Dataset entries

[Start of section]

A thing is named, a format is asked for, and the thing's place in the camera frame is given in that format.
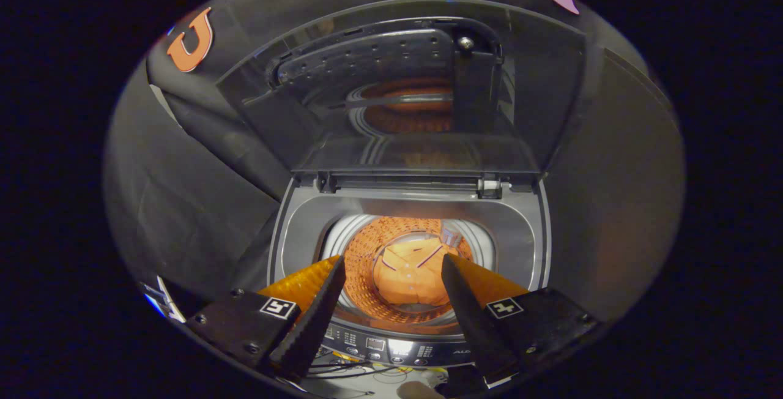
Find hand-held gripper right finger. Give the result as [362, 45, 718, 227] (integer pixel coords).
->
[440, 253, 603, 387]

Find orange garment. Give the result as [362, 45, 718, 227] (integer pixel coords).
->
[373, 237, 456, 307]

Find dark washing machine lid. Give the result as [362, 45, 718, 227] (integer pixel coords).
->
[215, 0, 588, 193]

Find black floor cables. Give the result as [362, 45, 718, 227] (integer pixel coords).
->
[300, 356, 447, 397]

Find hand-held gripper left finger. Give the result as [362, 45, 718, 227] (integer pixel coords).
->
[187, 255, 347, 381]

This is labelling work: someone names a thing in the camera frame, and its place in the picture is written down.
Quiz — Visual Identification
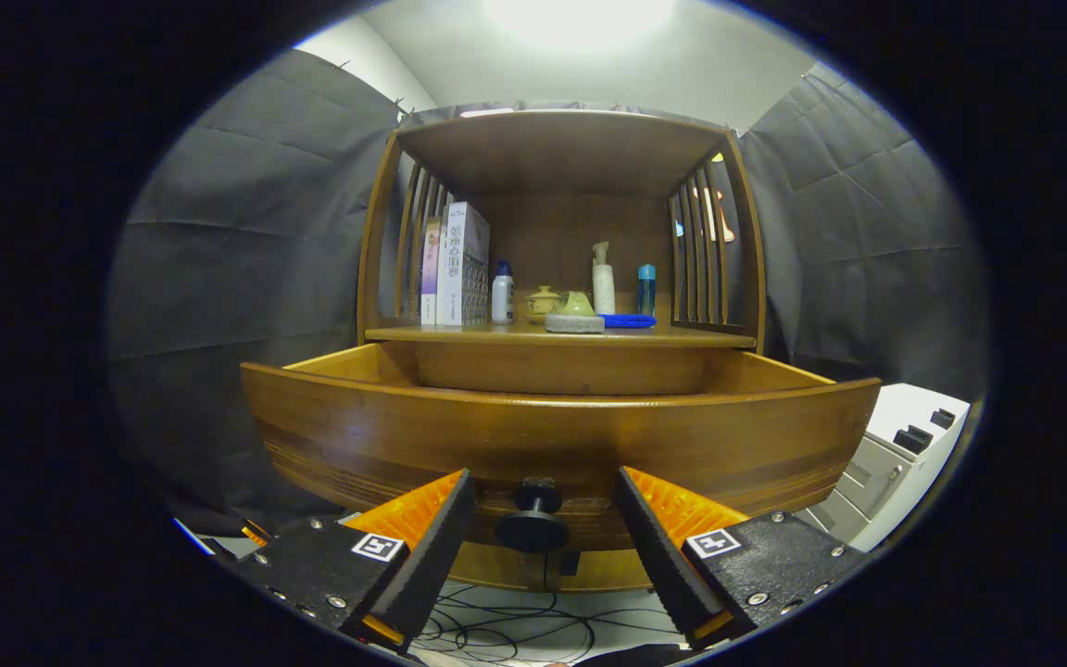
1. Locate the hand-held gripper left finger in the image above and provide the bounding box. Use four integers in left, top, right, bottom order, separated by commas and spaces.
235, 468, 477, 655

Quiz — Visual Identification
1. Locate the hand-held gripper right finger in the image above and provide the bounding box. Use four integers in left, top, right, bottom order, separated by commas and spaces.
613, 466, 868, 652

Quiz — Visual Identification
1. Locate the black round drawer knob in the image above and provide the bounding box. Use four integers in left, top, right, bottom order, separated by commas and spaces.
496, 477, 571, 555

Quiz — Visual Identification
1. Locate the brown wooden drawer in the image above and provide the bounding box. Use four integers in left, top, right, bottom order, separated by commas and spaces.
240, 341, 883, 553

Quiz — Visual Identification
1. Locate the wooden cabinet door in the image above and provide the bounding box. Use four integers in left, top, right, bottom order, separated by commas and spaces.
446, 542, 548, 591
543, 547, 655, 592

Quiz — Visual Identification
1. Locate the wooden countertop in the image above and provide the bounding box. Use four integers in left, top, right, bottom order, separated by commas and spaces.
364, 315, 759, 349

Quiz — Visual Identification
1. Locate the white drawer cabinet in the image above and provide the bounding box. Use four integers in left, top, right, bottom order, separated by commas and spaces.
793, 383, 972, 553

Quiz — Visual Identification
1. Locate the brown wooden cabinet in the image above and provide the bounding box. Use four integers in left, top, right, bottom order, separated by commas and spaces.
356, 109, 769, 594

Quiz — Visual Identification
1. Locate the white pump bottle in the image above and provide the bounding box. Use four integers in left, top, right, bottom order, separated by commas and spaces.
591, 241, 617, 316

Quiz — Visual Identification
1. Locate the white bottle blue cap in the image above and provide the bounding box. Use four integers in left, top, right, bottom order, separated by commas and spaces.
491, 259, 515, 326

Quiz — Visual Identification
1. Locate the yellow lidded teacup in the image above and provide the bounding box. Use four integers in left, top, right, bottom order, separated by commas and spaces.
524, 284, 564, 324

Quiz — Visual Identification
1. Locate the thin purple white book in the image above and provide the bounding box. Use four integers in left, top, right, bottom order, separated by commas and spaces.
420, 216, 443, 326

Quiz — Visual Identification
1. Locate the thick white book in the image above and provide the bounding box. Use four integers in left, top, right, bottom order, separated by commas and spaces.
436, 201, 492, 327

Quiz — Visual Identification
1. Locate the black floor cable tangle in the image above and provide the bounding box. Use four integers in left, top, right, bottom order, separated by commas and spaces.
408, 584, 687, 667

[End of section]

» **WORK ITEM**:
Your task is to return each line of the data above that contains the string "frame".

» **SOLUTION TO THIS TASK**:
A thing is named, a format is asked for, and the thing's place in the camera frame is given in that format.
This is labelling work: someone names a thing in the camera frame, and its place in the picture is written down.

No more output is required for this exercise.